But you may want to downshift for a second and take a look at the big picture. See, America has a culinary heritage you just can’t escape. On one hand, it’s given us gastronomic miracles like gumbo and fried chicken and bourbon – but on the other hand, it’s the reason there are things like pasteurized process cheese food and SPAM and Jell-O.
Ah, Jell-O. Luminous, jiggly, delicious Jell-O. Because sugar water tastes better when it’s in 3D. What else can be a salad and a dessert? What else freezes bits of solid food in translucent, artificially flavored limbo, like a cut-away model of the human stomach in mid-digestion? Nothing that I know of. And yes, Jell-O molds have largely fallen out of vogue on the American table, hillbilly church pot-lucks notwithstanding. But you don’t have to go back very far to explore our profound and sometimes disgusting fascination with this crown jewel of powdered convenience food.

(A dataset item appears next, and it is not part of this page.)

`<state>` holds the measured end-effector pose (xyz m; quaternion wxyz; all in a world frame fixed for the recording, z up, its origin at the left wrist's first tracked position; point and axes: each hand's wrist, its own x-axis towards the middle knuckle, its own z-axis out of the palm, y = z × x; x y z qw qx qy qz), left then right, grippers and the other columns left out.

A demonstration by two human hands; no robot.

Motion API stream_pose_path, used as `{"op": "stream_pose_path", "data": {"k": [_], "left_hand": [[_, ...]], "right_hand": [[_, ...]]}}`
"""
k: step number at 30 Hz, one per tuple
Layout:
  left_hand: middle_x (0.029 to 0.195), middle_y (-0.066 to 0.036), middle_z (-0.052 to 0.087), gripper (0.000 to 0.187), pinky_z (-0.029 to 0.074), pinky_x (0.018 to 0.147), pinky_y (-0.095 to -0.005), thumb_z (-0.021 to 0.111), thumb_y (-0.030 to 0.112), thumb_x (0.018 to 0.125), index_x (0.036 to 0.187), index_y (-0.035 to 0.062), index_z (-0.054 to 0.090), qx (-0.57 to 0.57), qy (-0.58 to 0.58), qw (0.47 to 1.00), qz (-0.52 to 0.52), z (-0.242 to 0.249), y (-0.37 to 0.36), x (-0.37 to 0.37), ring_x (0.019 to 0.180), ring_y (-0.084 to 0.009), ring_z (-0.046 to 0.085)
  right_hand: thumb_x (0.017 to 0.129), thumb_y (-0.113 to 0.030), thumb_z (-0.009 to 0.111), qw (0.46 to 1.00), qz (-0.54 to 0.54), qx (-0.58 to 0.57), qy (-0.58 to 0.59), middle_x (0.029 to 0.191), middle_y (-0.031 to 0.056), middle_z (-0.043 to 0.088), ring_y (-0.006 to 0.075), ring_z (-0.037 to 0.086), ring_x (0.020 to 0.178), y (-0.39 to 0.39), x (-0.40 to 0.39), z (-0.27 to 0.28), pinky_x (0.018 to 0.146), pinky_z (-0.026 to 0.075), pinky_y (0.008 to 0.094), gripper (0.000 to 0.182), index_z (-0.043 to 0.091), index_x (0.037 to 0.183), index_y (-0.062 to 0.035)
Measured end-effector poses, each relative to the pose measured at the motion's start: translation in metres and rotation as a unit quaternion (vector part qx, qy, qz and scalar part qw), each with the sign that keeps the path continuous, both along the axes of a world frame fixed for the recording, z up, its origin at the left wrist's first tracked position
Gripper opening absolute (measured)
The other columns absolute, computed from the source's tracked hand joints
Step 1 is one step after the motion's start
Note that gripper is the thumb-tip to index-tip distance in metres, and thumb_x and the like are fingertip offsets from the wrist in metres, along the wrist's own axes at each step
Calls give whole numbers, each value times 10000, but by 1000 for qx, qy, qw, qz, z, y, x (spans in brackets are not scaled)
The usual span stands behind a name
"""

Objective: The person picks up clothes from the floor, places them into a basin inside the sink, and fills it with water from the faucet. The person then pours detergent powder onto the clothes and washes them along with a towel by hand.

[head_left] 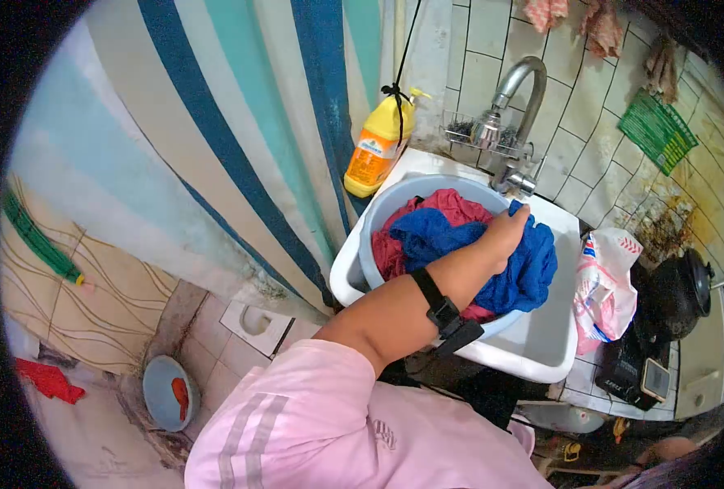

Case in point: the “Joys of Jell-O” cookbook. I can’t find a publication date on this beauty but I’m guessing it’s mid-20th century, sometime between “I Love Lucy” and “The Mod Squad”. I’m sure that at some point, we’ve all had a scoop of Jell-O thrust at us with the usual suspects thrown in – you know, crushed pineapple, diced pears, sweetened flaked coconut – but this cookbook takes Jell-O to the next quivering level. Oh yes. Consider the offering on page 65 – “Ring-Around-The-Tuna”.
What? A Jell-O ring mold with tuna salad in the middle? Of course not. As stated in the preface to the recipe, this is “A beautiful jewel-like entrée salad for your luncheon or buffett table”. See, what you do is, you take a package of lime (or lemon-lime in a pinch) Jell-O gelatin, dissolve it in 1 cup boiling water, then add ¾ cup cold water, 2 tablespoons vinegar (it’s getting good), and 2 teaspoons grated onion. Chill until “very thick”, then stir in ½ cup diced cucumber, ½ cup diced celery, 2 tablespoons chopped pimento, 2 tablespoons sliced stuffed green olives, and 1 can of drained and flaked tuna. That's right. The tuna - and everything else - goes right into your semi-set bowl of emerald green goo. See? The box says "Dessert". The recipie says "Salad". How did that happen? Magic, that's how. Now, pour this gruel "into individual ring molds or a 1-quart mold and chill until firm." If you want to get fancy, you can opt to serve it “with additional tuna and top salads with mayonnaise.”
If you didn’t totally screw it up, you can count on two things. One, you’ll have a "salad" that looks something like this:

And two, no one will ever - I mean ever - ask you to bring anything to any kind of pot-luck again. I know – it hardly seems fair. But next time you get angry at those snooty French chefs who laugh at what a “foodie” you are, remember Ring-Around-The-Tuna, and how people used to make and eat crap like this. Or how those hacked up radishes up there are inexplicably supposed to pass for roses. And try to understand.